YOUR OBJECTIVE:
All that is needed is the first stretch of the listing below, repeated exactly and ending with the line that contains "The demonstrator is". Pictures are to be left out.

SOURCE DATA:
Content starts
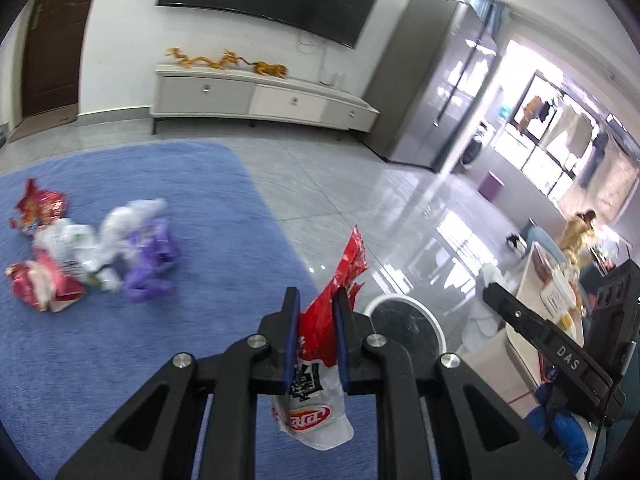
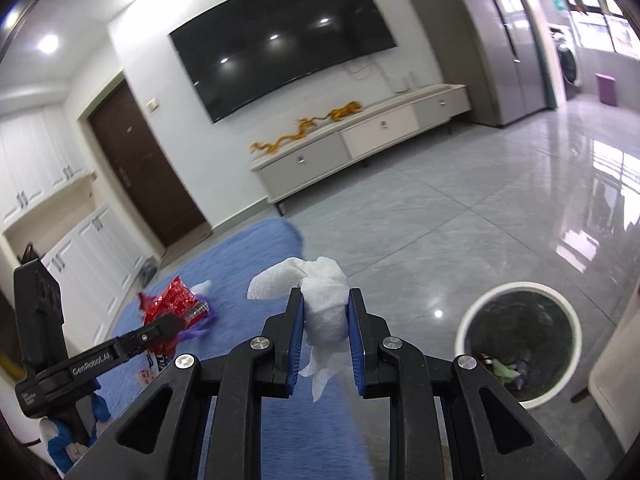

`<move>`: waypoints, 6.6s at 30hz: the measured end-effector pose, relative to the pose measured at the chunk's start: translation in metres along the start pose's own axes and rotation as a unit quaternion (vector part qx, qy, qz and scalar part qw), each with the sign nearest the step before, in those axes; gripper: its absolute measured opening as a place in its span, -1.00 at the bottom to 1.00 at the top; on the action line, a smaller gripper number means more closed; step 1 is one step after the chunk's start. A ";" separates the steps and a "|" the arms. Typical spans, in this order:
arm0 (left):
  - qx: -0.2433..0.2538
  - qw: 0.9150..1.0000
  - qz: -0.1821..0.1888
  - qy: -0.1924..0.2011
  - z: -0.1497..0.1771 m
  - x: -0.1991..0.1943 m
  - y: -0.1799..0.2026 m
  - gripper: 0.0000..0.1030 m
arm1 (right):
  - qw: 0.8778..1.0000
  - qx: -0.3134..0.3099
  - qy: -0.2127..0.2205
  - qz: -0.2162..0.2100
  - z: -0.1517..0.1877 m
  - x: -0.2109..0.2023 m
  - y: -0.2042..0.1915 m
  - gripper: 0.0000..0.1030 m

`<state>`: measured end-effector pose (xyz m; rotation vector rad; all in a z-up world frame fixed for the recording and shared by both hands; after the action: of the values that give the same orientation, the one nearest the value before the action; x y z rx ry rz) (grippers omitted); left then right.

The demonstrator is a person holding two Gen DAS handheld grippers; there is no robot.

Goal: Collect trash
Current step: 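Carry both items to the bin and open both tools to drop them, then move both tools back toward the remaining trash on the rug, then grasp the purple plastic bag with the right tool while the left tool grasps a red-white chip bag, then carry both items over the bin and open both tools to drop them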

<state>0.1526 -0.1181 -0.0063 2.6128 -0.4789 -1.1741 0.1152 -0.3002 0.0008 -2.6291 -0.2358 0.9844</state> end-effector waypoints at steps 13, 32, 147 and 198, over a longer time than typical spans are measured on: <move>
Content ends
EXERCISE ANSWER:
`<move>`: waypoints, 6.6s at 30hz: the measured end-effector pose, relative to the pose measured at the chunk's start: translation in metres along the start pose's own axes and rotation as a unit quaternion (vector part qx, qy, qz and scalar part qw), each with the sign nearest the step before, in those axes; gripper: its absolute measured opening as a place in its span, -1.00 at the bottom to 1.00 at the top; on the action line, a smaller gripper number means more closed; step 1 is one step after the chunk's start. A ";" separates the steps and a "|" the arms. Typical spans, in this order:
arm0 (left):
  - qx: -0.2433..0.2538
  - qw: 0.9150..1.0000
  - qz: -0.1821..0.1888
  - qy: -0.1924..0.2011
  - z: -0.1497..0.1771 m
  - x: -0.1991..0.1943 m
  - y: -0.1799..0.2026 m
  - gripper: 0.0000..0.1030 m
arm1 (right):
  - qw: 0.8778..1.0000
  - qx: -0.3134..0.3099
  - qy: -0.2127..0.2205
  - qz: -0.2162..0.2100
  - z: -0.1517..0.1877 m
  - x: -0.2109..0.2023 m
  - y: -0.2042..0.1915 m
  - gripper: 0.0000..0.1030 m

`<state>`: measured end-effector pose (xyz m; rotation vector rad; all in a z-up world frame fixed for the recording and shared by both hands; after the action: of the values that give the same orientation, the one nearest the value before the action; x y z rx ry rz) (grippers omitted); left then right.

The demonstrator is a person holding two Gen DAS handheld grippers; there is no robot.

No further output is given for this exercise.